Directions for this task: Report back each line of the data that contains the word "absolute".

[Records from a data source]
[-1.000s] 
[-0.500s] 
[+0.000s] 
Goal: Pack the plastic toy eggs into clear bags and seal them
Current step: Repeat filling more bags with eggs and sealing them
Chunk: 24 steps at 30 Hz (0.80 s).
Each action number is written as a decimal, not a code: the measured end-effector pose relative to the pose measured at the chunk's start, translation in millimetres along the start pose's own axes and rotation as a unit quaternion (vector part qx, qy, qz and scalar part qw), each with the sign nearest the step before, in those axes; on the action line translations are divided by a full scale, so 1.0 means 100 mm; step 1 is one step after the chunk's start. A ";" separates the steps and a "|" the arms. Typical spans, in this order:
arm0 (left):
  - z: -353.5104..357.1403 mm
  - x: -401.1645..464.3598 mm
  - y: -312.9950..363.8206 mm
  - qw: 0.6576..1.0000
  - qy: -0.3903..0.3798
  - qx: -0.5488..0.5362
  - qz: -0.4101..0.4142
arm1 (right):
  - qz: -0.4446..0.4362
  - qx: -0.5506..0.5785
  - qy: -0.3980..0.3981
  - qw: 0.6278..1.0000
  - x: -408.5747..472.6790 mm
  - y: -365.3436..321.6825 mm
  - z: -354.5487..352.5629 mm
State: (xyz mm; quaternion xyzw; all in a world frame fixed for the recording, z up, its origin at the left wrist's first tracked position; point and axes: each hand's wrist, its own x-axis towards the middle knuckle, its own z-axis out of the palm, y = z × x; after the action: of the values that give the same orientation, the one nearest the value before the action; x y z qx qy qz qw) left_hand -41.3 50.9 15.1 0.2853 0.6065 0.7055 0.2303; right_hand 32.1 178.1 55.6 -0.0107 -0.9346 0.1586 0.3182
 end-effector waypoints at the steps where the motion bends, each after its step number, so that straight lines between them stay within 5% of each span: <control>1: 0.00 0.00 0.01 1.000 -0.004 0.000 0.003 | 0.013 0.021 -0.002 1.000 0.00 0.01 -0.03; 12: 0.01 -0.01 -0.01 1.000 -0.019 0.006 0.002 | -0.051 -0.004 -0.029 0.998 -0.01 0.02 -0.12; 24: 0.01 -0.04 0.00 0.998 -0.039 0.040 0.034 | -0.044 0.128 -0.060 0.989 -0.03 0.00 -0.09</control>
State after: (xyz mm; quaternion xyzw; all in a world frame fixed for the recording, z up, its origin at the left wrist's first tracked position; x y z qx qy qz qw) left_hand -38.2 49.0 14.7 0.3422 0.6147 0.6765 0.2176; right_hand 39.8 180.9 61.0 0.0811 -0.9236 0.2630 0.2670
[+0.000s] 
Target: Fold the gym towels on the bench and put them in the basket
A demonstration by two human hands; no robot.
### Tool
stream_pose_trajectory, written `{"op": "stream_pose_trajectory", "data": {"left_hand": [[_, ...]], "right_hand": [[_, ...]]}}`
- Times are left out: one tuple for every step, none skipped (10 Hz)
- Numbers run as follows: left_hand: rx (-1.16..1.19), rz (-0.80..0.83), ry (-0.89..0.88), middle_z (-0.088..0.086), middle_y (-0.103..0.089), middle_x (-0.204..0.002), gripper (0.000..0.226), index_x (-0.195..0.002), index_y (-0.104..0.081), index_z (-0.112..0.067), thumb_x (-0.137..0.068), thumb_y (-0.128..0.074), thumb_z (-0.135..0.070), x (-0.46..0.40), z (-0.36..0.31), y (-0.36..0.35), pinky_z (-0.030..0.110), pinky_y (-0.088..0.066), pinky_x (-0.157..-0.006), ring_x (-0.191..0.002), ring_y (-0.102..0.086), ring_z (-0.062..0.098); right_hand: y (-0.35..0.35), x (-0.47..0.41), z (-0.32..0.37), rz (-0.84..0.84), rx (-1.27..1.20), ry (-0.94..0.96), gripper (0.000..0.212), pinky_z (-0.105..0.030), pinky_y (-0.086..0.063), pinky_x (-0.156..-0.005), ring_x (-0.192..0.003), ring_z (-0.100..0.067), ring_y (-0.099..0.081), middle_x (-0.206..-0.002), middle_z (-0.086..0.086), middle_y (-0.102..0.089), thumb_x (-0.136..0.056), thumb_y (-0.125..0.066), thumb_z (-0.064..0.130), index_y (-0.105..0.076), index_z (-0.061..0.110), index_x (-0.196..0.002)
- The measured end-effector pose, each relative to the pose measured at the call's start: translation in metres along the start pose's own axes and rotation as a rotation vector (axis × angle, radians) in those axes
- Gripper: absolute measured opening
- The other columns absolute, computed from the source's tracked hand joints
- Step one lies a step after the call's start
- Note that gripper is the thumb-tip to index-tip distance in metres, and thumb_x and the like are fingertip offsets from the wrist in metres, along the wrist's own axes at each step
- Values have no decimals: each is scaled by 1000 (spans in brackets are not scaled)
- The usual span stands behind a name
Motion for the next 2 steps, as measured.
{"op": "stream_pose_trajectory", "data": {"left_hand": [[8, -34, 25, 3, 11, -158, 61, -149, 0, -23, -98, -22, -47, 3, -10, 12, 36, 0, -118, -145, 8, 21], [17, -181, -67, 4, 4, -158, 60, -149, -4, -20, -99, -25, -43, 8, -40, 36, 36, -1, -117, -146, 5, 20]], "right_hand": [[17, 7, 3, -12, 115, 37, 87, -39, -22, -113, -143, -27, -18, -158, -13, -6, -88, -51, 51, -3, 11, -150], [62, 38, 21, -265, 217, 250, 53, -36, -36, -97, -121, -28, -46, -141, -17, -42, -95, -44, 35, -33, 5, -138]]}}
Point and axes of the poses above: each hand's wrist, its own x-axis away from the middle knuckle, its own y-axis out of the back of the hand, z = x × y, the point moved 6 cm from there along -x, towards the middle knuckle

Exercise solution:
- Gripper: absolute measured opening
- The other columns absolute, computed from the source's tracked hand joints

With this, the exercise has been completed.